Morphine-alcohol treatment impairs cognitive functions and increases neuro-inflammatory responses in the medial prefrontal cortex of juvenile male rats.
Anat Cell Biol. 2018 Mar ;51(1):41-51. Epub 2018 Mar 28. PMID: 29644109
Adekomi Damilare Adedayo
In the developed and developing world, opioid consumption in combination with alcohol has become one of the substances abused. In this experiment, we examined the effects of alcohol, morphine, and morphine+alcohol combination on cognitive functions and neuroinflammatory responses in the medial prefrontal cortex (mPFC) of juvenile male rats. Alcohol (1.0 ml of 15% v/v ethanol twice daily, subcutaneously, 7 hours apart), morphine (0.5 ml/kg of 0.4 mg/kg morphine chlorate twice daily, subcutaneously, 7 hours apart), morphine+alcohol co-treatment (0.5 ml/kg of 0.4 mg/kg morphine chlorate+1.0 ml of 15% v/v ethanol twice daily, subcutaneously, 7 hours apart) were administered for 21 days.
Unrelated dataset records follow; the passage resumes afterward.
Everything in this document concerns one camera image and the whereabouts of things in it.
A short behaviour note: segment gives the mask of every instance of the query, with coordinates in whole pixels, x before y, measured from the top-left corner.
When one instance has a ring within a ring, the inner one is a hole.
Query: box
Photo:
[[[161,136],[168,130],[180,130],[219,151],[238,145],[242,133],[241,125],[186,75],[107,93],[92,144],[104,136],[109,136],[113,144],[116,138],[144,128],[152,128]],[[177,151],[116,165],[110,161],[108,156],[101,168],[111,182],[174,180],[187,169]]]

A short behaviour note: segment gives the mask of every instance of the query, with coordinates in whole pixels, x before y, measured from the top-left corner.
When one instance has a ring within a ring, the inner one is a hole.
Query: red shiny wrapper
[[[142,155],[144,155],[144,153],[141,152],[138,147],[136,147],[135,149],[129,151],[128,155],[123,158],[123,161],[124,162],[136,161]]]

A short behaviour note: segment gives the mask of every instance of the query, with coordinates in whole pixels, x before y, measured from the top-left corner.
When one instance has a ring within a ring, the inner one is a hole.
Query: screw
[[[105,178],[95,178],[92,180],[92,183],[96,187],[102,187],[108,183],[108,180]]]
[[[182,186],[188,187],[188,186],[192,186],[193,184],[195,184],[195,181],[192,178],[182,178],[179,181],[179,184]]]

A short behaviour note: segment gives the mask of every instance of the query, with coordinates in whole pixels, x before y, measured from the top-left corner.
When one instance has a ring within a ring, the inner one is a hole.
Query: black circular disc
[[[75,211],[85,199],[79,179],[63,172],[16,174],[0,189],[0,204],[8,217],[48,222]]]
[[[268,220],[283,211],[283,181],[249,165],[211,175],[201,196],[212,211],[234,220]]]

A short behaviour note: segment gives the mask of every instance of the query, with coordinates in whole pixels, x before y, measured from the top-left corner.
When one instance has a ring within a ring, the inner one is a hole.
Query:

Treatment with morphine+alcohol significantly impairs cognition functions in the Morris water maze, passive avoidance, and novel object recognition tests, furthermore, the treatment significantly increased the quantitative count of astrocytic cells and also conferred marked neuronal cell death in the mPFC, which were studied by glial fibrillary acidic protein immunochemistry for astrocytes and Cresyl violet for Nissl's substance distribution in neurons respectively. These results suggest that alcohol, morphine, and morphine+alcohol co-treatment may trigger cognitive deficits and neuroinflammatory responses in the brain.